En el caso español, el Gobierno aprobó en 2005 un primer paquete de acciones bajo el título de '100 medidas de impulso a la productividad', al que debían seguir otros, pero ni se han evaluado sus resultados en relación a los compromisos adquiridos, ni han aparecido nuevos programas de actuación directamente relacionados con este importante objetivo. Por eso siguen vigentes las advertencias que una y otra vez pone de manifiesto el Informe COTEC: en la última edición, correspondiente a 2006 y presentado el pasado junio, puso de manifiesto que, pese al importante crecimiento del gasto en I+D, seguimos gastando menos de la mitad que otros países del entorno europeo, como Francia o Alemania; y que las deficiencias del sistema provocan que «aunque sembramos el 90% de la media europea, faenamos al 60% (la actividad innovadora empresarial) y sólo cosechamos el 30% de esa media» (J. A. Sánchez Asiaín).

Hay, por tanto, mucho esfuerzo pendiente y gran urgencia en poner las bases de las reformas necesarias, tanto por parte del sector público como del sector privado.
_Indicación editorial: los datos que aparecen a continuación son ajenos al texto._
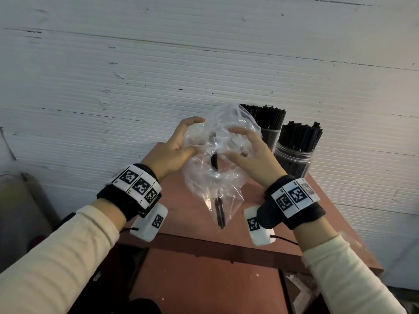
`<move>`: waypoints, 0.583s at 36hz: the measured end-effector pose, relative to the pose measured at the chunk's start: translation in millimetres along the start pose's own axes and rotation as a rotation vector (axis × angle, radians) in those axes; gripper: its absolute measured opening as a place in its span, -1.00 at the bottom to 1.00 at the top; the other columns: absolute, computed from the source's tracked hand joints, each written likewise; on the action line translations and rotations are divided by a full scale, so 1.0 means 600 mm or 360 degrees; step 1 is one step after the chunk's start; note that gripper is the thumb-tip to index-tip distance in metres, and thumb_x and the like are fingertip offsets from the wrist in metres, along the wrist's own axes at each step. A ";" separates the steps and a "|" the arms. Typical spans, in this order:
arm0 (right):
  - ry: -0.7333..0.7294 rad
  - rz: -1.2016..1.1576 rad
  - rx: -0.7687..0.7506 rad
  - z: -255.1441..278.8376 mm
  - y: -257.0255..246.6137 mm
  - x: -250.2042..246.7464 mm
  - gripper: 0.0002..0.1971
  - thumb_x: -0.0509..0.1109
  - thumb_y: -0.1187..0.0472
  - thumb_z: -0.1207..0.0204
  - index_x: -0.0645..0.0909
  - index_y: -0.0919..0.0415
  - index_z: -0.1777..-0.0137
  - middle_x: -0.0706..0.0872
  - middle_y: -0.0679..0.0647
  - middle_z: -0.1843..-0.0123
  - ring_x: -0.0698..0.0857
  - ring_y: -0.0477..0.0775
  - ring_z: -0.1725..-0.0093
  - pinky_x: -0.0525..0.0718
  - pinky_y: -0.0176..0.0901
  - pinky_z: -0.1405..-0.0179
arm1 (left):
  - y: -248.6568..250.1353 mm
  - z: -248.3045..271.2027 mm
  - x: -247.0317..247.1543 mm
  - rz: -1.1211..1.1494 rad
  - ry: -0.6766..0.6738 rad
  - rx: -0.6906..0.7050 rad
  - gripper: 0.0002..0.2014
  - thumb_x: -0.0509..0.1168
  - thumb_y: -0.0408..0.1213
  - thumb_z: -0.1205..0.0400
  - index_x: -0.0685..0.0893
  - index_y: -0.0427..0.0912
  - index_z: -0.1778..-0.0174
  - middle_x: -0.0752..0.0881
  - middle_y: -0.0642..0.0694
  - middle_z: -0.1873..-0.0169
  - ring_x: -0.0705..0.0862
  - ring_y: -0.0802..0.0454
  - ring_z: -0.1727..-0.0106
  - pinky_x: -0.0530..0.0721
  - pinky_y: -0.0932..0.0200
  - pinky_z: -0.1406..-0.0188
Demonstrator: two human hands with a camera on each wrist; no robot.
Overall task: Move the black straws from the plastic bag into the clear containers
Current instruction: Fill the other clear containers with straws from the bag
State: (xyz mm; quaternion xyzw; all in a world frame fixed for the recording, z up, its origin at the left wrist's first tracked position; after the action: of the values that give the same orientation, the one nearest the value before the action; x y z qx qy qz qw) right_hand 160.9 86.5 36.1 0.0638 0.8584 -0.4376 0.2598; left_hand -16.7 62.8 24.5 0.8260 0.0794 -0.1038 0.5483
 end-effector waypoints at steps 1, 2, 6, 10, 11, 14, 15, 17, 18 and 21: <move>0.0043 -0.0007 -0.0008 0.000 0.000 -0.003 -0.52 0.44 0.19 -0.54 0.46 -0.10 -0.44 0.46 -0.30 -0.48 0.35 -0.26 -0.52 0.34 -0.15 -0.53 | 0.006 0.001 0.003 0.0034 -0.0024 0.0060 -0.37 0.30 -0.43 -0.66 0.45 0.50 -0.36 0.43 -0.05 -0.54 0.63 -0.18 -0.39 0.68 -0.21 -0.27; 0.0080 -0.0015 -0.0009 0.000 0.000 -0.007 -0.54 0.40 0.22 -0.57 0.47 -0.09 -0.45 0.46 -0.28 -0.48 0.37 -0.30 -0.49 0.35 -0.24 -0.49 | 0.009 0.002 0.005 0.0049 -0.0032 0.0108 -0.34 0.23 -0.53 -0.67 0.50 0.50 -0.32 0.43 0.04 -0.54 0.62 -0.08 -0.40 0.69 -0.12 -0.26; 0.0065 -0.0050 0.0090 -0.001 0.007 -0.009 -0.56 0.23 0.22 -0.71 0.35 -0.05 -0.56 0.49 -0.29 -0.39 0.59 -0.53 -0.01 0.50 -0.67 0.06 | 0.017 0.004 -0.003 -0.0045 0.0053 0.0158 -0.47 0.20 -0.53 -0.65 0.71 0.35 -0.03 0.73 0.21 -0.20 0.74 -0.20 -0.14 0.64 -0.35 -0.23; 0.0029 -0.0139 0.0182 0.004 0.014 -0.009 -0.55 0.20 0.24 -0.71 0.34 -0.07 -0.56 0.68 -0.10 -0.31 0.72 0.01 0.09 0.68 -0.16 0.06 | 0.013 -0.002 -0.005 -0.0141 0.0049 0.0134 -0.51 0.13 -0.52 -0.66 0.76 0.18 0.29 0.78 0.24 0.16 0.72 0.06 -0.04 0.53 -0.36 -0.39; 0.0035 -0.0159 0.0181 0.004 0.014 -0.011 -0.55 0.21 0.25 -0.71 0.34 -0.07 -0.56 0.68 -0.08 -0.31 0.75 -0.03 0.08 0.69 -0.15 0.03 | 0.015 -0.002 -0.001 -0.0153 0.0037 0.0131 -0.54 0.12 -0.49 -0.65 0.75 0.15 0.28 0.78 0.24 0.16 0.71 0.05 -0.06 0.52 -0.36 -0.40; 0.0067 -0.0239 0.0134 0.002 0.012 -0.011 -0.56 0.21 0.29 -0.71 0.39 -0.08 -0.53 0.57 -0.06 -0.45 0.71 -0.36 0.15 0.67 -0.38 0.12 | 0.016 -0.004 0.009 -0.0043 0.0012 0.0088 -0.62 0.12 -0.52 -0.69 0.70 0.03 0.20 0.78 0.26 0.14 0.71 0.22 -0.11 0.57 0.02 -0.34; 0.0084 -0.0264 0.0132 0.000 0.014 -0.011 -0.56 0.21 0.30 -0.70 0.41 -0.05 -0.53 0.55 -0.05 -0.47 0.70 -0.32 0.16 0.66 -0.37 0.10 | 0.017 -0.005 0.014 0.0014 -0.0010 0.0080 -0.67 0.13 -0.53 -0.69 0.68 -0.03 0.17 0.77 0.23 0.11 0.71 0.24 -0.12 0.56 0.12 -0.29; 0.0106 -0.0316 0.0152 -0.002 0.019 -0.009 -0.56 0.22 0.30 -0.70 0.45 -0.03 -0.53 0.66 0.09 -0.35 0.63 -0.03 0.21 0.63 -0.15 0.11 | 0.024 -0.004 0.025 0.0083 -0.0070 0.0129 -0.78 0.23 -0.53 -0.66 0.65 -0.11 0.10 0.74 0.10 0.03 0.69 0.21 -0.14 0.58 0.18 -0.26; 0.0102 -0.0340 0.0150 -0.003 0.018 -0.008 -0.58 0.22 0.30 -0.70 0.47 -0.03 -0.51 0.74 0.14 -0.15 0.55 0.08 0.26 0.58 -0.03 0.18 | 0.028 -0.003 0.028 0.0089 -0.0086 0.0177 -0.82 0.28 -0.54 -0.64 0.62 -0.14 0.07 0.71 0.04 0.00 0.68 0.20 -0.14 0.60 0.19 -0.25; 0.0092 -0.0412 0.0123 -0.003 0.021 -0.009 -0.63 0.19 0.32 -0.70 0.52 0.04 -0.46 0.64 -0.11 0.40 0.46 0.03 0.40 0.48 -0.18 0.34 | 0.029 -0.002 0.031 0.0073 -0.0079 0.0266 -0.79 0.40 -0.53 -0.58 0.59 -0.16 0.02 0.70 0.01 -0.07 0.67 0.24 -0.19 0.58 0.38 -0.17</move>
State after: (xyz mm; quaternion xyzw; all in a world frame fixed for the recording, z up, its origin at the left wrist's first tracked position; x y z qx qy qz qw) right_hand 168.8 96.0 30.7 -0.0248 0.8491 -0.4983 0.1737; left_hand 5.8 57.5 35.4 0.8676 0.0378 -0.1179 0.4815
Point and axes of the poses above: each hand's wrist, its own z-axis away from the middle knuckle, its own x-axis out of the palm, y = z × x, the point moved 8 cm from there along -z, towards the middle knuckle
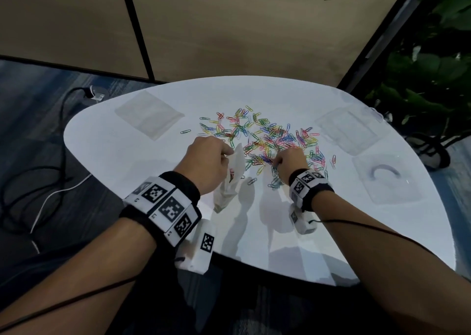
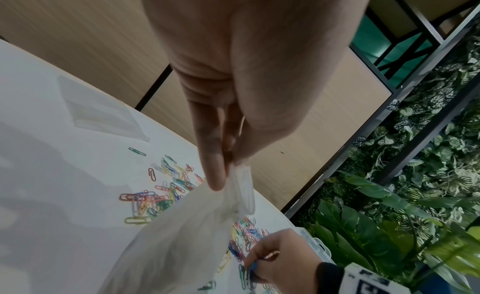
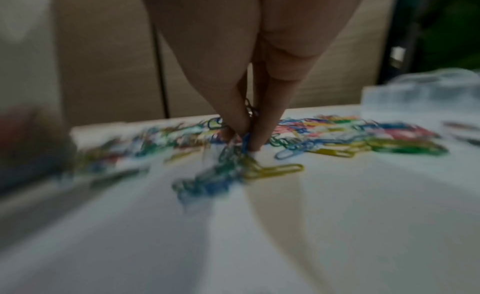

Para ello es imprescindible alcanzar el máximo consenso político y social posible acerca de las recetas a utilizar, incorporando en él a unas comunidades autónomas que no sólo controlan una parte sustancial del gasto público, sino que diseñan y desarrollan políticas muy influyentes en la productividad de sectores tan determinantes como el industrial. Y en lugar de armar programas con cientos y cientos de medidas, se deberían seleccionar las cinco o seis que se consideren más importantes y comprometerse a aplicarlas hasta el final. Es una urgencia de la economía española, con crisis o sin ella. Los períodos de coyuntura dulce ocultan las vergüenzas más profundas de la economía y las crisis las destapan: por eso las épocas amargas, como la que se avecina, son más propicias para las reformas. Ojalá que su aroma inunde el ambiente general de la economía y nos ayude a capear el temporal a la vuelta de las vacaciones.

Roberto Velasco, catedrático de Economía Aplicada en la UPV-EHU.